SIMD Shortcomings(with some rebuttals) • Claim 2 (cont): Speed drops for conditionally executed code • In [Fox, et.al.], the observation was made that for the real applications surveyed, the MAXIMUM number of active branches at any point in time was about 8. • The cost of the extremely simple processors used in a SIMD are extremely low • Programmers used to worry about ‘full utilization of memory’ but stopped this after memory cost became insignificant overall.
SIMD Shortcomings(with some rebuttals) • Claim 3: Don’t adapt to multiple users well. • This is true to some degree for all parallel computers. • If usage of a parallel processor is dedicated to a important problem, it is probably best not to risk compromising its performance by ‘sharing’ • This reason also justifies the study of multiple SIMDs (or MSIMD). • SIMD architecture has not received the attention that MIMD has received and can greatly benefit from further research.

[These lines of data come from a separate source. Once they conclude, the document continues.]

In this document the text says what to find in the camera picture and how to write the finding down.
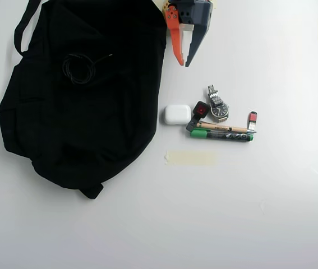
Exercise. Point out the red usb flash drive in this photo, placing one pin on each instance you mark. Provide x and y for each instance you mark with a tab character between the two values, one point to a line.
252	116

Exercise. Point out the white earbuds case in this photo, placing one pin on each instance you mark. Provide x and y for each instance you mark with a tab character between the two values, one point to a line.
176	114

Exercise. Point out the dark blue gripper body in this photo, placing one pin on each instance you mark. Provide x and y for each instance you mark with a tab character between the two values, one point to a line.
196	17

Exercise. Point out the wooden ballpoint pen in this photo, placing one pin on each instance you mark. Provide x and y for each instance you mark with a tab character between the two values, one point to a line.
226	128

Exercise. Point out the black tag with red square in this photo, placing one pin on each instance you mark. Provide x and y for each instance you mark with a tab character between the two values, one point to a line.
201	110

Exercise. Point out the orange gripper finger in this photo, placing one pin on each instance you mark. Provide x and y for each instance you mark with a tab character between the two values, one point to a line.
175	30

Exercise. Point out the black fabric bag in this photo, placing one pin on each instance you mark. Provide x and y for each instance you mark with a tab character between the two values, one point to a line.
77	126

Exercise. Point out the silver metal wristwatch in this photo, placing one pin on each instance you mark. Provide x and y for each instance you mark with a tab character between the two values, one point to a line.
219	111

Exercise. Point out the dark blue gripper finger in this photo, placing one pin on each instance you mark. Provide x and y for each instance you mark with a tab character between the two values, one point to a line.
196	42

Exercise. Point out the long beige masking tape strip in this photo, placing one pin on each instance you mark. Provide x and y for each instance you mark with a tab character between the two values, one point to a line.
191	157

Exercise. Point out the green marker pen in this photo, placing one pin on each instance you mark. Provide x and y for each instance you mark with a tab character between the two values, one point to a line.
220	136

SIMD Shortcomings(with some rebuttals) • Claim 4: Do not scale down well to “starter” systems that are affordable. • This point is arguable and its ‘truth’ is likely to vary rapidly over time • WorldScape/ClearSpeed currently sells a very economical SIMD board that plugs into a PC.
SIMD Shortcomings(with some rebuttals) Claim 5:Requires customized VLSI for processors and expense of control units has dropped • Reliance on COTS (Commodity, off-the-shelf parts) has dropped the price of MIMDS • Expense of PCs (with control units) has dropped significantly • However, reliance on COTS has fueled the success of ‘low level parallelism’ provided by clusters and restricted new innovative parallel architecture research for well over a decade.
SIMD Shortcomings(with some rebuttals) Claim 5 (cont.) • There is strong evidence that the period of continual dramatic increases in speed of PCs and clusters is ending. • Continued rapid increases in parallel performance in the future will be necessary in order to solve important problems that are beyond our current capabilities • Additionally, with the appearance of the very economical COTS SIMDs, this claim no longer appears to be relevant.